• WHAT YOU SHOULD DO:
Transcribe the listing exactly, leaving out every picture.

• PROVIDED DATA:

******************************

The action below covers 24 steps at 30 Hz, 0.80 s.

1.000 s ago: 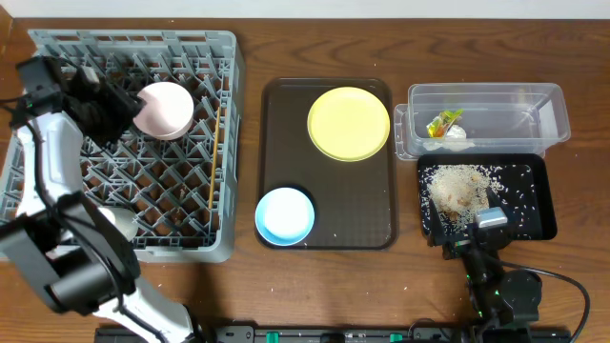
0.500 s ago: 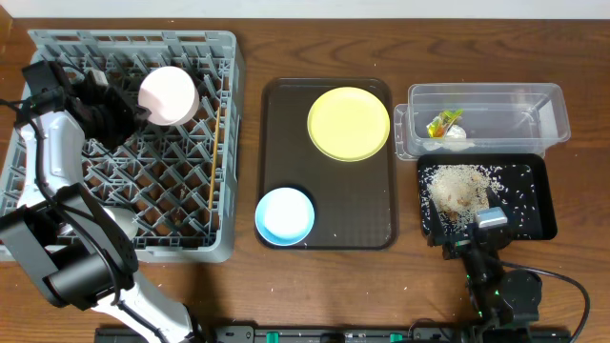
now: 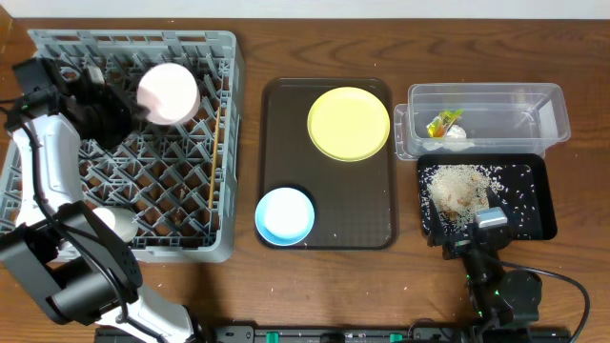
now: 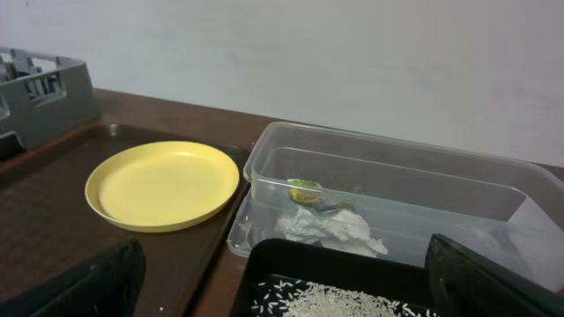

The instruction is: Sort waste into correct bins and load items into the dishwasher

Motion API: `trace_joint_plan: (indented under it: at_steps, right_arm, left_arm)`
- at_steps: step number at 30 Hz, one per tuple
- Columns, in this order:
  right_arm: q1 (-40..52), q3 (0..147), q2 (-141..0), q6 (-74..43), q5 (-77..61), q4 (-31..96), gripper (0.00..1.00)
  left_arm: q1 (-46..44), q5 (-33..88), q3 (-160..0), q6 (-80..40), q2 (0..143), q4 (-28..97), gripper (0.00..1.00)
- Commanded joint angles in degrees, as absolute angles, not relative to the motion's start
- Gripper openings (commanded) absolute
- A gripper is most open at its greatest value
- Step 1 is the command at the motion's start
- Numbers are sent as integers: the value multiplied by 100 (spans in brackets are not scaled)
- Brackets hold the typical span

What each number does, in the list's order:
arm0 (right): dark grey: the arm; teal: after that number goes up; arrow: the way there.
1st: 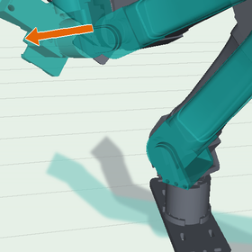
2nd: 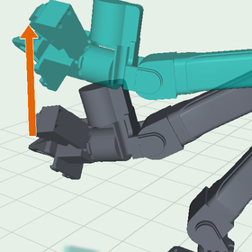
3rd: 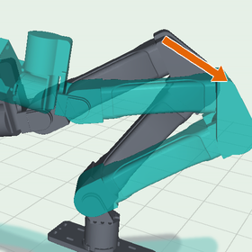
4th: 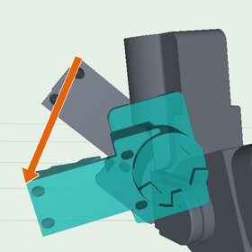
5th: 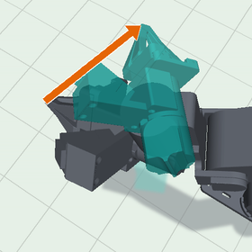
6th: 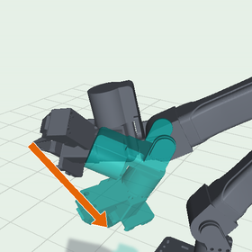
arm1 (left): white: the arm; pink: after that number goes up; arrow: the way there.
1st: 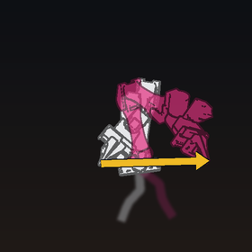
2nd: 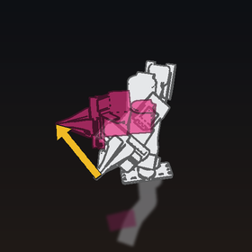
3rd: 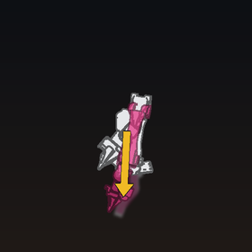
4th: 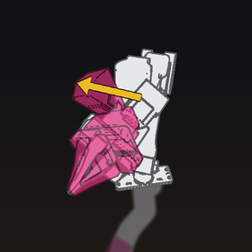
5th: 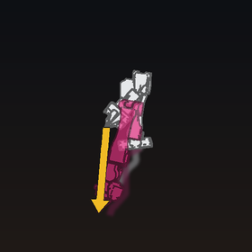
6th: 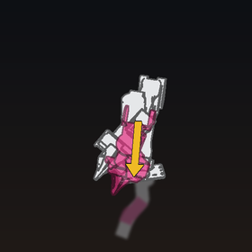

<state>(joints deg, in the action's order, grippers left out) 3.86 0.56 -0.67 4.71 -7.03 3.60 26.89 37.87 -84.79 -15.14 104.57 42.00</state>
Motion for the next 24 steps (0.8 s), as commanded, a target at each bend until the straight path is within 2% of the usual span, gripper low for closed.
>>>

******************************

• RESPONSE BOX:
The action below covers 24 steps at 30 Hz, 0.80 s.

1.000 s ago: 
0.500 s ago: 
now: 
now: 

The instruction is: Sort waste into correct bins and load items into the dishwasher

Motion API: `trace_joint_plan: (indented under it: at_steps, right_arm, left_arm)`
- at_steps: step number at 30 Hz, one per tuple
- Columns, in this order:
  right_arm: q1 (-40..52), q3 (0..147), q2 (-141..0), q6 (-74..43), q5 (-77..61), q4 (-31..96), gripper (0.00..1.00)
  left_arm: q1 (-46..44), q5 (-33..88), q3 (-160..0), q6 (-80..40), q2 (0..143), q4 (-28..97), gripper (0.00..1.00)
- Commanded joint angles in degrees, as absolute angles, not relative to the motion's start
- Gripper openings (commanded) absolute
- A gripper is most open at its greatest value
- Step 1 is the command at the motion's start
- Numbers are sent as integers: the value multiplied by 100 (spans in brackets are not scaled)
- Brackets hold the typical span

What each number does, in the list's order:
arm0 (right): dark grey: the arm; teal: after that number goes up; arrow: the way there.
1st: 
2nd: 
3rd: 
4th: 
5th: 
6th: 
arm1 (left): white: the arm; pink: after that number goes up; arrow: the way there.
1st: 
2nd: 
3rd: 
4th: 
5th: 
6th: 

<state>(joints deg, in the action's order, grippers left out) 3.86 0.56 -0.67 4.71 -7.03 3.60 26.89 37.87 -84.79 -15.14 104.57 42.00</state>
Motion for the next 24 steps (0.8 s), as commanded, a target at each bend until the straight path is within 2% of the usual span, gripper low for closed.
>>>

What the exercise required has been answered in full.